• **What you are asked to do**: Please return the whole listing exactly.

• **Information provided**:

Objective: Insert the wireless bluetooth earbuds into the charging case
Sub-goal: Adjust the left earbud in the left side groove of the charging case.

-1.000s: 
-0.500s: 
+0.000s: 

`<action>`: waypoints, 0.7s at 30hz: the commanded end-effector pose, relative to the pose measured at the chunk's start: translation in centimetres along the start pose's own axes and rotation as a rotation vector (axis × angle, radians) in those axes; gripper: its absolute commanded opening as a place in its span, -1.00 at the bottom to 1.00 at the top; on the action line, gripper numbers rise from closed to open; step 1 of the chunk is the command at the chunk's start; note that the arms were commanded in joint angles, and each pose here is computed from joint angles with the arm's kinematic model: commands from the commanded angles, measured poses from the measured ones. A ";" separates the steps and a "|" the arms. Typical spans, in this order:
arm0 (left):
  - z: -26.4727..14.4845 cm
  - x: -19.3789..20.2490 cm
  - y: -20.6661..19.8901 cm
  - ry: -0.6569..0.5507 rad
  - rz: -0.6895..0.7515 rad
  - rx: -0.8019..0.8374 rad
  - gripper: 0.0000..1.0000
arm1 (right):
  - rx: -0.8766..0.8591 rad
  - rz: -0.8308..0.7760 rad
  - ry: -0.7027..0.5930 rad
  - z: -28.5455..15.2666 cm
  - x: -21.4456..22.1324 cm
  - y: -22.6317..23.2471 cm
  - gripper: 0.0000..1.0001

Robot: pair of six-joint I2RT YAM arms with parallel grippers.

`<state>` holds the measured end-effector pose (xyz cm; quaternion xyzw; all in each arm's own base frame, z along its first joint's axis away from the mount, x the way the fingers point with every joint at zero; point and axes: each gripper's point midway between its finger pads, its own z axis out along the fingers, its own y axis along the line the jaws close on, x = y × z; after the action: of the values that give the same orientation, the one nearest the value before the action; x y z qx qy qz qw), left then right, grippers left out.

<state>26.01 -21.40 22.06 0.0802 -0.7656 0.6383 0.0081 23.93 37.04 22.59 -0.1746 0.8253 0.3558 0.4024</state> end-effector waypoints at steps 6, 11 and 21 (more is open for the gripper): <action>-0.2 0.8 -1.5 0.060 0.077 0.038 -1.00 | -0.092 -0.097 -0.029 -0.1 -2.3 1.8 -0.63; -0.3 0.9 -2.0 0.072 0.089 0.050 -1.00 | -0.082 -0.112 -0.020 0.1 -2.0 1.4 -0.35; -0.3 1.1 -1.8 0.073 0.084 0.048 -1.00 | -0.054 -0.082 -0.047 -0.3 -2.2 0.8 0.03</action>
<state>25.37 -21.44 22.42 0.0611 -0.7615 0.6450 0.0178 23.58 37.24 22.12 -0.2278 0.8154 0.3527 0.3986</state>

• **Written answer**:
Objective: Insert the wireless bluetooth earbuds into the charging case
Sub-goal: Adjust the left earbud in the left side groove of the charging case.

-1.000s: 
-0.500s: 
+0.000s: 

`<action>`: waypoints, 0.7s at 30hz: the commanded end-effector pose, relative to the pose measured at the chunk's start: translation in centimetres along the start pose's own axes and rotation as a rotation vector (axis × angle, radians) in those axes; gripper: its absolute commanded opening as a place in its span, -1.00 at the bottom to 1.00 at the top; on the action line, gripper numbers rise from closed to open; step 1 of the chunk is the command at the chunk's start; note that the arms were commanded in joint angles, and each pose here is computed from joint angles with the arm's kinematic model: commands from the commanded angles, measured poses from the measured ones. A ";" separates the steps and a "|" the arms. Typical spans, in this order:
arm0 (left):
  - z: -26.4727..14.4845 cm
  - x: -19.3789..20.2490 cm
  - y: -20.6661..19.8901 cm
  - ry: -0.6569..0.5507 rad
  - rz: -0.6895..0.7515 rad
  - rx: -0.8019..0.8374 rad
  - gripper: 0.0000..1.0000
arm1 (right):
  - rx: -0.8766..0.8591 rad
  - rz: -0.8308..0.7760 rad
  - ry: -0.7027..0.5930 rad
  - z: -28.5455..15.2666 cm
  - x: -21.4456..22.1324 cm
  - y: -22.6317..23.2471 cm
  - gripper: 0.0000..1.0001

Robot: pair of six-joint I2RT YAM arms with parallel grippers.

`<state>` holds the measured end-effector pose (xyz cm; quaternion xyzw; all in each arm's own base frame, z along its first joint's axis away from the mount, x the way the fingers point with every joint at zero; point and axes: each gripper's point midway between its finger pads, its own z axis out along the fingers, its own y axis along the line the jaws close on, x = y × z; after the action: of the values that give the same orientation, the one nearest the value before the action; x y z qx qy qz qw), left then right, grippers left out.

<state>26.01 -21.40 22.06 0.0802 -0.7656 0.6383 0.0081 23.93 37.04 22.59 -0.1746 0.8253 0.3558 0.4024</state> end-effector waypoints at steps 6, 11 and 21 (more is open for the gripper): <action>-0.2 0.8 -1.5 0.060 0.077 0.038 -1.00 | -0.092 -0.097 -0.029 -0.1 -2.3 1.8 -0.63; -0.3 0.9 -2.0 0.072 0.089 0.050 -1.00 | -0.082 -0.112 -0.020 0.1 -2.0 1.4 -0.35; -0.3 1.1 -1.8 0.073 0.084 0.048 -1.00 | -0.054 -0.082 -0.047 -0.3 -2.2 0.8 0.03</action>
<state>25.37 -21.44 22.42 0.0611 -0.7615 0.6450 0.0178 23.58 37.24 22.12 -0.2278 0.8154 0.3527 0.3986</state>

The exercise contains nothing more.